Politique

Gabon : La Justice en mutation

Libreville, Lundi 18 Mai 2026 (Infos Gabon) – Au Gabon, la réforme de la justice ne se joue plus seulement dans les tribunaux. Elle s’écrit désormais dans les textes, les professions réglementées et les institutions chargées de garantir l’autorité de l’État.

L’audience accordée vendredi par le ministre de la Justice à la Chambre nationale des huissiers de justice marque ainsi une nouvelle étape dans la volonté des autorités de moderniser l’appareil judiciaire et de restaurer la crédibilité des acteurs chargés de faire appliquer les décisions de justice.

Conduite par son président, Maître Florent Mounguengui, la délégation des huissiers a porté devant la chancellerie une série de réformes jugées déterminantes pour l’avenir de la profession. Au centre des discussions figure la révision de la loi n°001/2022 portant statut des huissiers de justice. Derrière cette réforme se joue une question essentielle pour l’État de droit au Gabon.

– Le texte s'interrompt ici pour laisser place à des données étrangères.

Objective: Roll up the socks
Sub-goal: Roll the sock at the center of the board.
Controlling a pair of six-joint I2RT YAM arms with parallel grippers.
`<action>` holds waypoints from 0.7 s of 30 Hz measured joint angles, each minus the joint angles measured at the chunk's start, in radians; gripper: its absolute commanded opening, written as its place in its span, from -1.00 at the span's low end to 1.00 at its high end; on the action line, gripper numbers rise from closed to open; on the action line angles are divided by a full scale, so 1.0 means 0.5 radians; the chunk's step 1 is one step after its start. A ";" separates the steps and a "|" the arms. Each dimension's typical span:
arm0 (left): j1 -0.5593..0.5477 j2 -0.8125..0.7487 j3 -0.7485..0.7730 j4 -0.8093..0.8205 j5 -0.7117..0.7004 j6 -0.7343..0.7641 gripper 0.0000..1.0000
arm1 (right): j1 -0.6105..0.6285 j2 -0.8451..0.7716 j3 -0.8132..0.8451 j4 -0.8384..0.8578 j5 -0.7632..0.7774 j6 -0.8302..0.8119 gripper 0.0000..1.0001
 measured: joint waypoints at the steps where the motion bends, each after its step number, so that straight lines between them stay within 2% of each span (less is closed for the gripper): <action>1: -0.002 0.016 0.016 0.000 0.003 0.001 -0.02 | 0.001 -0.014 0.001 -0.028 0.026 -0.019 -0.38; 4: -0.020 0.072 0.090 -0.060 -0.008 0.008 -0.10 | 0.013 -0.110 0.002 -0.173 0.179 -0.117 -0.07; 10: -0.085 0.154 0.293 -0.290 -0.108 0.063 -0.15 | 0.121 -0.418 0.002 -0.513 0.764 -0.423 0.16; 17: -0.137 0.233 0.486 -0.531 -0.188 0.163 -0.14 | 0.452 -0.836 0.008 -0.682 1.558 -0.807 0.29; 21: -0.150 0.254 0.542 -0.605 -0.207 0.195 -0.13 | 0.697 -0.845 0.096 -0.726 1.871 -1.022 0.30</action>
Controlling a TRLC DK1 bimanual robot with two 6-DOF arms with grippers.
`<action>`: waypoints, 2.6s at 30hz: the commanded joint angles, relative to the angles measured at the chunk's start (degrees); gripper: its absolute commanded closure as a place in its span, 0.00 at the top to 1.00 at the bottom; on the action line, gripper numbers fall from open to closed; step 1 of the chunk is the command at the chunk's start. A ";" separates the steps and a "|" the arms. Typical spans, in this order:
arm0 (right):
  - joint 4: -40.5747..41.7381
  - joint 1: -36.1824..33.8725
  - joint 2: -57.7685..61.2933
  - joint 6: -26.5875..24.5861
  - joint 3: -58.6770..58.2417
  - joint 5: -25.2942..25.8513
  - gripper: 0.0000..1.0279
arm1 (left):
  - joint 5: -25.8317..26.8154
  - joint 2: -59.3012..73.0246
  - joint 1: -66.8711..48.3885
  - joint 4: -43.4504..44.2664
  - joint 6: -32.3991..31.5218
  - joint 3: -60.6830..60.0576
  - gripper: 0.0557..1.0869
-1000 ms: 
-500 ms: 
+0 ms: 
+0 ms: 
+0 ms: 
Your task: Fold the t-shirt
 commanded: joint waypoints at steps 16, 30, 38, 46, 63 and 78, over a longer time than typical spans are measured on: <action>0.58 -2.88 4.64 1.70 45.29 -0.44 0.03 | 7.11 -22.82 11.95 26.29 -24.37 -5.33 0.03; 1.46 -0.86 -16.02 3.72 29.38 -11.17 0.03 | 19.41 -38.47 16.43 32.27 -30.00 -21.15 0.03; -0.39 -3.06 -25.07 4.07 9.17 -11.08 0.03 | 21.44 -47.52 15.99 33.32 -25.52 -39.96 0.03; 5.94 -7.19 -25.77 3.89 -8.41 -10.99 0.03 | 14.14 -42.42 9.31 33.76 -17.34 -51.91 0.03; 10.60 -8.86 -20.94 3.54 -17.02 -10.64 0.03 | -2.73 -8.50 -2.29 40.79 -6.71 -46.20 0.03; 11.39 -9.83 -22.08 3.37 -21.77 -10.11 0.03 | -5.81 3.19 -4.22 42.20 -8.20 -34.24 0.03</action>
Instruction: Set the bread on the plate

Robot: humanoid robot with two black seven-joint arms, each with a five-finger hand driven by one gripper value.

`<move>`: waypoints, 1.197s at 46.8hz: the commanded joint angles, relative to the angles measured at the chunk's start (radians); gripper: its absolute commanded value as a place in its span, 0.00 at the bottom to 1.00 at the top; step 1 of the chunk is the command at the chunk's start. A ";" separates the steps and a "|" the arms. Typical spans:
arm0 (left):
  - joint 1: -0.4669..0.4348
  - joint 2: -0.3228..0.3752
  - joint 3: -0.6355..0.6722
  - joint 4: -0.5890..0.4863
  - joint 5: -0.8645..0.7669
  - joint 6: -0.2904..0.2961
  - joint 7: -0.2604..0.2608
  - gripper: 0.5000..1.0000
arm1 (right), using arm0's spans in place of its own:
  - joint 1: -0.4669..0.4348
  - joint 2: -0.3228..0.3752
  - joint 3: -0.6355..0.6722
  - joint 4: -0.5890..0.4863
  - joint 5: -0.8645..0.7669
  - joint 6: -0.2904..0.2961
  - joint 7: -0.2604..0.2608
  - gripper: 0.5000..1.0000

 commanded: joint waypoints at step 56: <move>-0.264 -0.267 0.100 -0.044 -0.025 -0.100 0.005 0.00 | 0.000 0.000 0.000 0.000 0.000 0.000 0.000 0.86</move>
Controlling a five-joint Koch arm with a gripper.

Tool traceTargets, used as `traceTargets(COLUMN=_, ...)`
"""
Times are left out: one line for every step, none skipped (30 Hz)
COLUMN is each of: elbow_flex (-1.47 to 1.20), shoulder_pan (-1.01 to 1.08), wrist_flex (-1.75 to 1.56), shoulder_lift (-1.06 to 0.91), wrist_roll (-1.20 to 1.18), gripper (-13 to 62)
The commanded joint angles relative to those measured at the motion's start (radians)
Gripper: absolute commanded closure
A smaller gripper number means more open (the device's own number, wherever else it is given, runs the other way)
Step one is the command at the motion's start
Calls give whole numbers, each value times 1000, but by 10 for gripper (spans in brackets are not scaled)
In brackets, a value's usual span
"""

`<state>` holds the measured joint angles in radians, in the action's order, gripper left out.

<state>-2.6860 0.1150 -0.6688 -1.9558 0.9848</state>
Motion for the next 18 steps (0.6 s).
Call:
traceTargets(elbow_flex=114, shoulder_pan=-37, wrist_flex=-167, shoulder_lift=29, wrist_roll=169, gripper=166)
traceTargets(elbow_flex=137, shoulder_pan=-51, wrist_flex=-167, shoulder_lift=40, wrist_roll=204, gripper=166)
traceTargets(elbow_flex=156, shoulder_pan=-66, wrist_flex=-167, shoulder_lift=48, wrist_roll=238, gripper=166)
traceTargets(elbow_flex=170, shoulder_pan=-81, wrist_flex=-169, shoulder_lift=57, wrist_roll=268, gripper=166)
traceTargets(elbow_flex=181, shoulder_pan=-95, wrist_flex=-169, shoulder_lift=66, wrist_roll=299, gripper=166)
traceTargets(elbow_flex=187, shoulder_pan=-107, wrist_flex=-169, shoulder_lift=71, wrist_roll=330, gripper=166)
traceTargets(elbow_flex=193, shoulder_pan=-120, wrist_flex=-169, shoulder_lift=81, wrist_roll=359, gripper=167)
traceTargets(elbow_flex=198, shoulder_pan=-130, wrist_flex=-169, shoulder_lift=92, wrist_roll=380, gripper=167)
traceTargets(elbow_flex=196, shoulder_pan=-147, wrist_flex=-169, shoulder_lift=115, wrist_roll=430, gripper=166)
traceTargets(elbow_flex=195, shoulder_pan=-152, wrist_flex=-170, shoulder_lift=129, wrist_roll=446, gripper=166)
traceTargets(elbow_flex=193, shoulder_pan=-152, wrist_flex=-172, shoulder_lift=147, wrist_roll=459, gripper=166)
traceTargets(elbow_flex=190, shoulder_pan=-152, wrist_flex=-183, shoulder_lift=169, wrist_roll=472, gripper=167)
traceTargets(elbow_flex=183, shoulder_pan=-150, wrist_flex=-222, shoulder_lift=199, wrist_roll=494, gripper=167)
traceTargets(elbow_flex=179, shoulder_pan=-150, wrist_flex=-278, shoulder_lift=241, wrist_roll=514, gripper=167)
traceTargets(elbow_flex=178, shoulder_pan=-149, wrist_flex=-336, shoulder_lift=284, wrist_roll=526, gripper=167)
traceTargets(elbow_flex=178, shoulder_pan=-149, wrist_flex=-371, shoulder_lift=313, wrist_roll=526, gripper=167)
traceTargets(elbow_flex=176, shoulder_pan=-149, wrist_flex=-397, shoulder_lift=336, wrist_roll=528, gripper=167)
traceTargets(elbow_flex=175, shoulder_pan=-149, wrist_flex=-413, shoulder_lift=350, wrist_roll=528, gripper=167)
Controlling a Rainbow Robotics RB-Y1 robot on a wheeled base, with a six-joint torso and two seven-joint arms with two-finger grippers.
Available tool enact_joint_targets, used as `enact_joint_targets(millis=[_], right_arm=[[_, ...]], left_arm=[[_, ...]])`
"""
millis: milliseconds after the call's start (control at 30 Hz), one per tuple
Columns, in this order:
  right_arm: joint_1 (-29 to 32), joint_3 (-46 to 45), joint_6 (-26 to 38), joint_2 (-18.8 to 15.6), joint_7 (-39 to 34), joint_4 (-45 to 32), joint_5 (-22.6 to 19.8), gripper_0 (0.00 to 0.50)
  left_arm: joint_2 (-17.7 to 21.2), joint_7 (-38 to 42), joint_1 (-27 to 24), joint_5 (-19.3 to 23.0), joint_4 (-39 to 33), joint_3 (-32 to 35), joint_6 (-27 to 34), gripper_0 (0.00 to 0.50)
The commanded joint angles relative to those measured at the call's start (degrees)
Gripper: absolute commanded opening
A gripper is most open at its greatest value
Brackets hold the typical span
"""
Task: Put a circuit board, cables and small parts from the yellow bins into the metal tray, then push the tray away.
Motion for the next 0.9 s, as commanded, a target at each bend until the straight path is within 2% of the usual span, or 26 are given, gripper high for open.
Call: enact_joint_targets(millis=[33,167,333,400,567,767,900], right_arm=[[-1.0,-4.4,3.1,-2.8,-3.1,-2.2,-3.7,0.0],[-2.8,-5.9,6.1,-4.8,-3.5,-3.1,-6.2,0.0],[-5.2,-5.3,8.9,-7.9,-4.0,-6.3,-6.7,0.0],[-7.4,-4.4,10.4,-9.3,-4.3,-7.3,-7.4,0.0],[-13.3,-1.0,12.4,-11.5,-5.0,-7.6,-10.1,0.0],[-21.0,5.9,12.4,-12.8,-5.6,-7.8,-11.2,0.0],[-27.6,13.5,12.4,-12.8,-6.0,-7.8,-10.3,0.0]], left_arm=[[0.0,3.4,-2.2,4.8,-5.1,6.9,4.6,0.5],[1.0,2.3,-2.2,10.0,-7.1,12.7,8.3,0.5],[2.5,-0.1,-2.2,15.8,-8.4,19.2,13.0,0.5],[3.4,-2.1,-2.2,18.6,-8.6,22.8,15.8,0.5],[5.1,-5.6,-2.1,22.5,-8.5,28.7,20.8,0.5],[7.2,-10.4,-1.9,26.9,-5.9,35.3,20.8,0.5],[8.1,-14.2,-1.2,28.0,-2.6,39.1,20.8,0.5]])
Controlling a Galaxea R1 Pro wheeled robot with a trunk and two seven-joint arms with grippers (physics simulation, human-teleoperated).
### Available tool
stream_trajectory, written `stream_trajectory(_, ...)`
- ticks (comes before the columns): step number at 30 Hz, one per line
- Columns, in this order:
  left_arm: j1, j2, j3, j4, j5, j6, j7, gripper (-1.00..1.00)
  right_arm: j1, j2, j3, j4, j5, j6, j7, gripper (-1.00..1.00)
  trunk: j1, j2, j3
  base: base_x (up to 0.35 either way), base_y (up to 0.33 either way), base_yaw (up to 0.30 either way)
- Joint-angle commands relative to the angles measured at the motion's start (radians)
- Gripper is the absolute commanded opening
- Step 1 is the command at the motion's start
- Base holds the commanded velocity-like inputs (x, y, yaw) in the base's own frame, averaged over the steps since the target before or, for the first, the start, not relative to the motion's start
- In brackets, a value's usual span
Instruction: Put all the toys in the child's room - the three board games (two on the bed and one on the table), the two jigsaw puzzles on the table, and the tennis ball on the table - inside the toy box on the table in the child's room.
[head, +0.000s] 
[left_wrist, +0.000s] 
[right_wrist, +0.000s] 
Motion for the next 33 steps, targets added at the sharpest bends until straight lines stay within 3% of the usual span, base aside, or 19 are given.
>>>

Les huissiers ne sont pas de simples exécutants administratifs. Ils incarnent l’autorité judiciaire sur le terrain, assurent l’exécution des décisions de justice, signifient les actes officiels et garantissent l’effectivité des jugements. Or, dans un contexte marqué par les tensions sociales, les litiges économiques et la complexification des procédures, la profession estime que les protections juridiques actuelles restent insuffisantes.

Une profession stratégique au cœur de l’autorité judiciaire

La Chambre nationale souhaite ainsi renforcer la protection fonctionnelle des huissiers confrontés à des missions parfois sensibles et exposées. Les travaux engagés avec le ministère visent à consolider le cadre normatif afin de mieux sécuriser l’exercice de cette profession d’autorité publique. Cette évolution traduit une réalité plus profonde. Dans de nombreux États africains, l’efficacité de la justice dépend autant des décisions rendues que de leur application concrète. Une justice incapable de faire exécuter ses propres décisions fragilise l’État lui-même.

Autre réforme majeure évoquée lors de cette audience, la réactualisation de la tarification des actes d’huissier. Le chantier peut sembler technique, mais il touche directement à l’accessibilité et à la stabilité économique du système judiciaire. Un projet de décret est actuellement en préparation pour adapter les coûts des prestations judiciaires aux réalités contemporaines. Pour la profession, il s’agit de mettre fin à un décalage entre les textes existants et l’évolution des procédures, des charges de fonctionnement et des exigences administratives.

Sécurisation et modernisation institutionnelle

La création prochaine d’une carte professionnelle sécurisée constitue également un tournant important. Dans un environnement où les usurpations et les faux actes judiciaires fragilisent parfois la confiance des citoyens, cette mesure vise à renforcer l’identification officielle des huissiers et la traçabilité de leurs interventions. Les modalités de délivrance et de contrôle sont actuellement étudiées conjointement par la profession et les services de la chancellerie.

Au-delà des aspects techniques, cette série de réformes révèle une ambition plus large portée par les autorités gabonaises. Celle d’installer une justice plus crédible, plus sécurisée et mieux adaptée aux exigences d’un État moderne. La question du financement de la Chambre nationale des huissiers a d’ailleurs été abordée dans cette logique de structuration institutionnelle durable. Bien qu’autonome, l’organisation souhaite bénéficier d’un encadrement juridique clair pour assurer ses missions ordinales et disciplinaires.

Le défi de la confiance judiciaire

Dans un contexte africain où la confiance dans les institutions reste un enjeu central de stabilité politique et économique, la modernisation des professions judiciaires devient stratégique. Les investisseurs, les entreprises, mais aussi les citoyens ordinaires évaluent désormais la solidité d’un État à sa capacité à garantir l’exécution des contrats, la sécurité juridique et l’équité procédurale.

En ouvrant le chantier de la réforme des huissiers de justice, le Gabon envoie donc un signal politique fort. Celui d’un pays qui cherche à renforcer les fondations concrètes de son État de droit. Car au-delà des discours institutionnels, une justice moderne se mesure aussi à la capacité de ses agents à agir avec autorité, protection et crédibilité.